Untuk tahun ini saja, perusahaan yang dikelola negara tersebut mengumumkan lebih dari 3,6GW proyek, termasuk sekitar 1,3GW di luar negeri masing-masing di Afrika Selatan dan Indonesia.

Presiden Xi Jinping tidak mengklarifikasi apakah dia mengacu pada pembiayaan dan pembangunan pembangkit listrik tenaga batu bara baru, dan apa yang akan terjadi dengan proyek-proyek yang ada pada berbagai tahap kemajuan.

"Ada masalah transparansi untuk transaksi batu bara luar negeri China," sebut Wawa Wang, direktur program di Just Finance. 

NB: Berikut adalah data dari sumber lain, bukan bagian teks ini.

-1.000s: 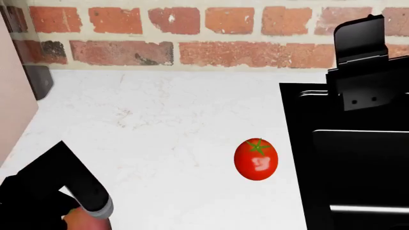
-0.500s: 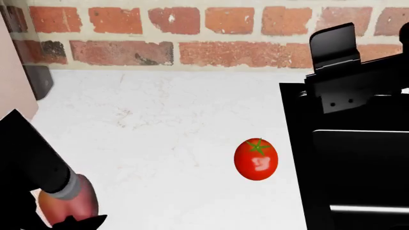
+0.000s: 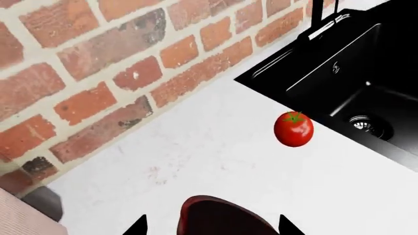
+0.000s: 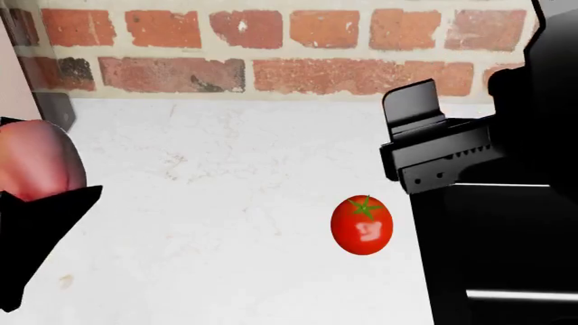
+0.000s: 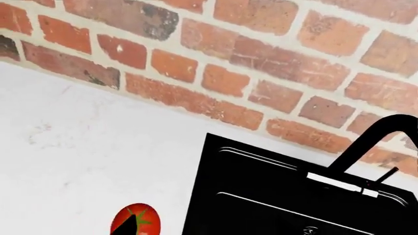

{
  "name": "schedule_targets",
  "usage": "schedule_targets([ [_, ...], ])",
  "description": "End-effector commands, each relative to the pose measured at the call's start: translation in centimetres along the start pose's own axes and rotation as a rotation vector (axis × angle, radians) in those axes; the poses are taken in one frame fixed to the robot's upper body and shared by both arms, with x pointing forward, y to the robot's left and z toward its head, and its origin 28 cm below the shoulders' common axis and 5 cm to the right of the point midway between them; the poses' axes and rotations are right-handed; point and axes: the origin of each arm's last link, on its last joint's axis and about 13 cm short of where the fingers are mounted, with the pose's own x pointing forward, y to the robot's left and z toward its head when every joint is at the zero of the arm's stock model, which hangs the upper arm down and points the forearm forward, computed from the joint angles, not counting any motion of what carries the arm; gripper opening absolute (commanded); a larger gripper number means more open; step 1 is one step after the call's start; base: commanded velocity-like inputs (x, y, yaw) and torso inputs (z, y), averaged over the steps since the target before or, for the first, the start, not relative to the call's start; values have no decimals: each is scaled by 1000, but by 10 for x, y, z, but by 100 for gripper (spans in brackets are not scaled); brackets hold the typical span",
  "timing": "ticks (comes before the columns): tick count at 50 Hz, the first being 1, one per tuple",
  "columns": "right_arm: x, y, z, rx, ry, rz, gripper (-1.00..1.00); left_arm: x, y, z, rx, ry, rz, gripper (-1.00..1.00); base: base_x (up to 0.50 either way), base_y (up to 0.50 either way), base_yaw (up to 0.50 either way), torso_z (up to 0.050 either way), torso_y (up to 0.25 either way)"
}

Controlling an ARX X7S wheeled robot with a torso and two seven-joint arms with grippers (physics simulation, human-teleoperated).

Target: Place the avocado, onion, tomato and bell pepper on the cutting board.

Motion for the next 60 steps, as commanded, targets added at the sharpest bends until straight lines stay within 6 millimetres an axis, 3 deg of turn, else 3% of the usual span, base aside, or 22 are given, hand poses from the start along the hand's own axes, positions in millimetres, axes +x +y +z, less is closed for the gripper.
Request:
schedule_targets([
  [1, 8, 6, 10, 18, 26, 134, 100, -25, 1, 26, 9, -126, 12, -100, 0, 0, 0, 0, 0],
  [8, 19, 8, 9, 26, 35, 177, 100, -25, 2, 29, 14, -133, 19, -100, 0, 0, 0, 0, 0],
  [28, 80, 13, 6, 35, 102, 169, 100, -25, 6, 29, 2, -142, 31, -100, 0, 0, 0, 0, 0],
  [43, 92, 21, 5, 29, 129, 196, 100, -27, 6, 33, 12, -146, 35, -100, 0, 0, 0, 0, 1],
  [60, 113, 34, -16, 52, 160, 233, 100, -25, 9, 31, 6, -143, 40, -100, 0, 0, 0, 0, 0],
])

"Hal itu membuat pemantauan informasi penting khusus untuk penilaian proyek, status proyek dan pengungkapan keuangan menjadi sulit," ujarnya.


Bisnis Turbin di China Bakal Meningkat

Deretan turbin di area Pembangkit Listrik Tenaga Bayu (PLTB) Tolo 1 di Jeneponto, Sulawesi Selatan, Jumat (21/9). PLTB Tolo 1 akan menjadi kebun angin skala besar kedua di Indonesia setelah PLTB Sidrap. (Liputan6.com/Pool/ESDM)

5. Bisnis Turbin di China Diperkirakan Akan Meningkat

Untuk pembuat turbin terbesar di China, tahun 2021 mungkin menjadi tahun jeda dari proyek pembangkit listrik tenaga angin.

Sektor ini telah menghadapi perlambatan tajam setelah mencatat rekor kapasitas baru tahun lalu untuk mengalahkan batas waktu subsidi pemerintah.

Insentif utama untuk energi angin darat di China berakhir pada akhir 2020, sementara tunjangan offshore berakhir tahun ini.

Laju pelemahan jelas terlihat dalam hasil keuangan produsen turbin terbesar di negara itu, yang melaporkan penurunan pendapatan 11 persen untuk kuartal ketiga.

Xinjiang Goldwind Science & Technology, menjual turbin 6,4GW selama sembilan bulan pertama tahun 2021, dibandingkan dengan 8,3GW 2020 lalu.

Namun bisnis turbin diperkirakan akan meningkat karena China dan seluruh dunia merangkul energi terbarukan.

Presiden Goldwind, Cao Zhigang mengatakan pekan lalu bahwa instalasi pembangkit listrik tenaga angin akan meningkat di tahun-tahun mendatang, sementara Badan Energi Internasional memproyeksikan permintaan angin dan surya secara global akan meningkat empat kali lipat pada 2030.